Origami Studio. Self positioning components.

TLDR: I built a self positioning base component that you can extend, so you don’t have to manually position your components anymore. The links are on the bottom.

If you use Origami a lot and you’ve probably noticed that building the actual screen takes you most of the time. As you become more and more proficient in prototyping advanced interactions the mundane tasks take proportionally more and more time. Even if your entire design system lives now in Origami you still need to spend significant amount of time positioning elements on the screen when you want to build something from scratch.

Dynamic layout 😱

Things are still pretty manageable if you just want a static page. What if components need to be responsive? What if they have dynamic height? What if some of the components only show up based on some condition? Building a layout logic to handle all of this complexity would take a serious amount of time. You probably would’n even bother and just handle what’s necessary for the prototype not to fall apart.

Self-positioning base component that every other component can extend should solve this problem once and for all. I guess extensibility is a foundation of object oriented programming. Still not the first thing you may think of when prototyping with Origami.

How does it work?

Consider the example below.

Changing Y Offset, Height and Width ratio of 4 self positioning components in Origami Studio.

What’s happening in the example is pretty simple. All 4 bricks are build on top of the self positioning component (I “extended” the base component just by changing the background colour and adding a label displaying the “Ratio“). The way self-positioning part works is that component always want to occupy the next available place on the screen. It also wants to occupy the entire width of the screen, unless the “Ratio” input says otherwise. To set up the layout from the example above I just created the following connections.
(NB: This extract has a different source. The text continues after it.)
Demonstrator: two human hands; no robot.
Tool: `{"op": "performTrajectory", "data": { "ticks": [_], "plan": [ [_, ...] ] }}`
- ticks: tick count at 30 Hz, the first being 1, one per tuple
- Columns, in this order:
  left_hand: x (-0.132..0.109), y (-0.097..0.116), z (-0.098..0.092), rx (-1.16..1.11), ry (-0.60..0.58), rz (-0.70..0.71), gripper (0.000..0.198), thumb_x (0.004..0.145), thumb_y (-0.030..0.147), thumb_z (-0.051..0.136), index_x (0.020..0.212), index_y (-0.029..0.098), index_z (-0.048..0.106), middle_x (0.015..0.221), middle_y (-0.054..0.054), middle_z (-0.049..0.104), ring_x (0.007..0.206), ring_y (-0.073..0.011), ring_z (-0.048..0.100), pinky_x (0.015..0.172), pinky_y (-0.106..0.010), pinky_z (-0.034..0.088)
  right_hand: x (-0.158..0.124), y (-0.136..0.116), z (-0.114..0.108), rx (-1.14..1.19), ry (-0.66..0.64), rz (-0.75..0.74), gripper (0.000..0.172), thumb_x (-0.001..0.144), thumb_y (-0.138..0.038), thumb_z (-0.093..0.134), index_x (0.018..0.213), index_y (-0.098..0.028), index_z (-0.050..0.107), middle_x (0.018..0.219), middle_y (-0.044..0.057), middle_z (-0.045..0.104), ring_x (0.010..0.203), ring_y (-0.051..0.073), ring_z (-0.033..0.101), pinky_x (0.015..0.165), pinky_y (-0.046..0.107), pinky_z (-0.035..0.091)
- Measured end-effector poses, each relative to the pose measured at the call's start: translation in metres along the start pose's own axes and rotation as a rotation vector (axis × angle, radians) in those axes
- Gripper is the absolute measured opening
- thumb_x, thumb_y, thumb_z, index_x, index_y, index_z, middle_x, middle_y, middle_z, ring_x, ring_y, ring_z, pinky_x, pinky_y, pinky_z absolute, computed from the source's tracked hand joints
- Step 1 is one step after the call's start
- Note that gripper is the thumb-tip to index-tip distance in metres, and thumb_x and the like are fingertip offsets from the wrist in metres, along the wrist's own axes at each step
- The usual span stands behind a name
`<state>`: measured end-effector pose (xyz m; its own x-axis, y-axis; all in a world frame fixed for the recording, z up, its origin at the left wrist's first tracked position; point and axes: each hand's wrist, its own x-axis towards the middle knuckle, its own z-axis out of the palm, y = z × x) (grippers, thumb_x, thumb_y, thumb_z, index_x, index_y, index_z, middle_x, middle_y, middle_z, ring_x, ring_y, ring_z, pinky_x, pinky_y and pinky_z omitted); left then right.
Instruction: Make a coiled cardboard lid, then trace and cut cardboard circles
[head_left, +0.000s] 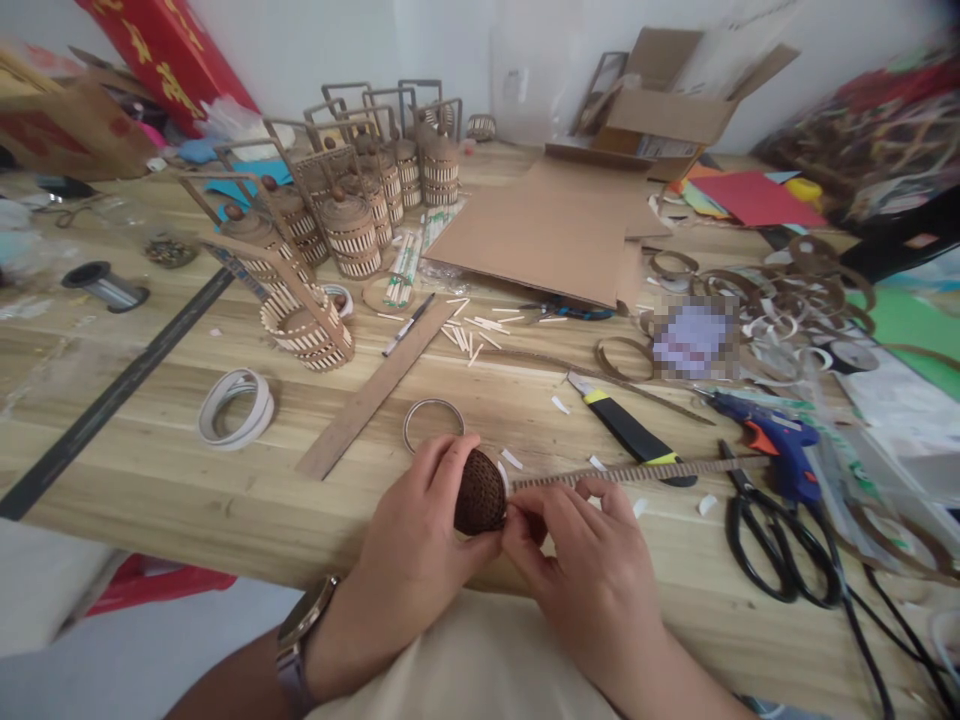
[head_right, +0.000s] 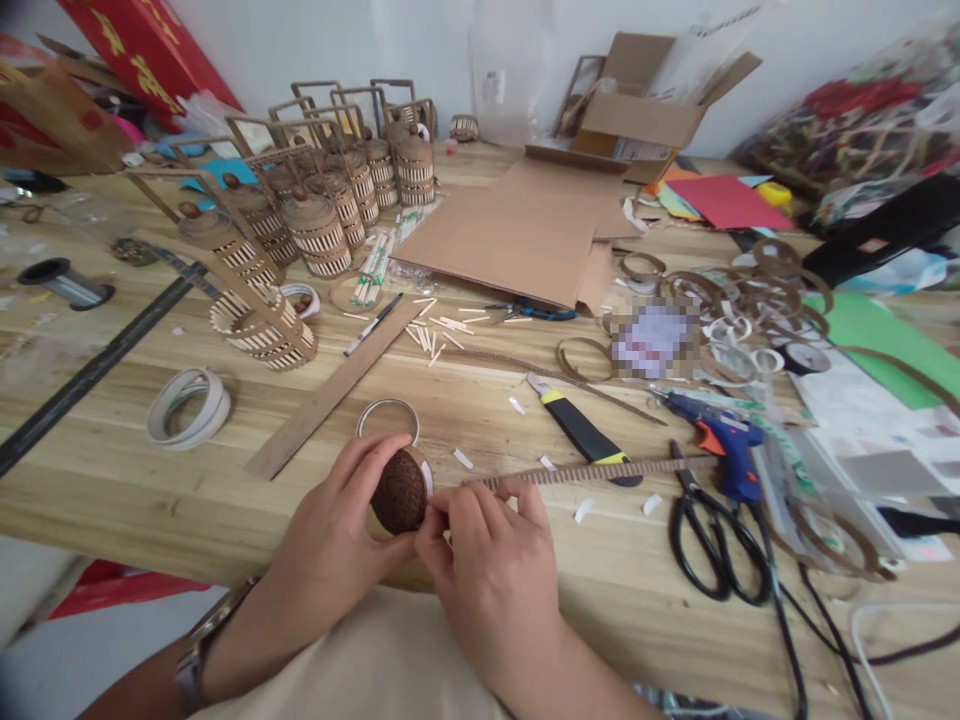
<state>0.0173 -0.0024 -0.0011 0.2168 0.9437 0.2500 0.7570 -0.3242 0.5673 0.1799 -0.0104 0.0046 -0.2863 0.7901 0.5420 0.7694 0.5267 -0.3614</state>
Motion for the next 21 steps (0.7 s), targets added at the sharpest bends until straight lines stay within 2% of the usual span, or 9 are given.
{"op": "performTrajectory", "data": {
  "ticks": [8,12,17,21],
  "plan": [
    [-0.001,0.000,-0.001,-0.040,-0.016,0.019,0.055,0.077,0.019,0.068,0.128,0.018,0.046,0.118,-0.014,0.063,0.104,-0.0299,0.069,0.080,-0.041,0.061,0.003,0.003,-0.002,0.051,-0.076,-0.010,0.020,0.091,-0.007,0.046,0.077,-0.021,0.052,0.062,-0.004,0.059,0.055,0.013,0.056,0.068,0.028,0.038],
    [-0.001,0.002,-0.004,-0.066,-0.089,0.009,0.064,0.070,0.012,0.069,0.130,0.019,0.046,0.123,-0.014,0.062,0.111,-0.0302,0.066,0.088,-0.042,0.059,0.004,0.013,-0.008,0.030,-0.103,-0.019,0.020,0.089,-0.008,0.046,0.076,-0.022,0.049,0.060,-0.005,0.058,0.053,0.014,0.054,0.065,0.028,0.038],
    [-0.001,0.001,-0.007,-0.083,-0.154,-0.010,0.069,0.065,0.009,0.068,0.129,0.020,0.046,0.127,-0.014,0.061,0.114,-0.0309,0.065,0.092,-0.045,0.057,0.000,0.048,-0.019,-0.159,-0.051,0.048,0.019,0.094,-0.018,0.046,0.076,-0.022,0.051,0.059,-0.003,0.059,0.054,0.017,0.057,0.060,0.031,0.038],
    [-0.001,-0.001,-0.007,-0.107,-0.162,-0.042,0.067,0.066,0.008,0.066,0.128,0.021,0.045,0.126,-0.013,0.061,0.111,-0.0302,0.066,0.089,-0.045,0.058,-0.007,0.083,-0.021,-0.202,0.015,0.189,0.013,0.093,-0.026,0.049,0.086,-0.020,0.059,0.074,0.003,0.065,0.063,0.020,0.061,0.062,0.032,0.044]
  ]
}}
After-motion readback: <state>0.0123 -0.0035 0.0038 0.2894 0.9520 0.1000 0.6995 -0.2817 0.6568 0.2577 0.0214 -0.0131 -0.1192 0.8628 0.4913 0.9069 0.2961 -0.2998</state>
Components connected via Layout port in order they should appear on screen.

The layout direction is left to right and positioning is based on “rows” — components will not optimise their position based on available space, but rather follow the left to right order. Height of the row is determined by the highest element in a row.

The tallest component in the row determines it’s height.


Using loops is the easy way to create any type of collection view. You can use index value to drive a Position Y or passing it through a Grid Layout patch to build a list and grid respectively.

The same goes for a self positioning component. I added a Layout Loop patch that allows you to create lists and various grids in seconds.

Here’s the fun part though. If you turn off the component in the loop — it will pass the positioning information to the next component in line.

Turning off self positioning components distributed by a loop.

The setup of the layout in the example above is ridiculously easy. You connect the component Layout output back to it’s Layout input via Layout Loop patch. That’s it. I added an option picker to variate the Ratio in the grid so it follows: row-1: full, row-2: half, quarter, quarter, row-3: quarter, half, quarter.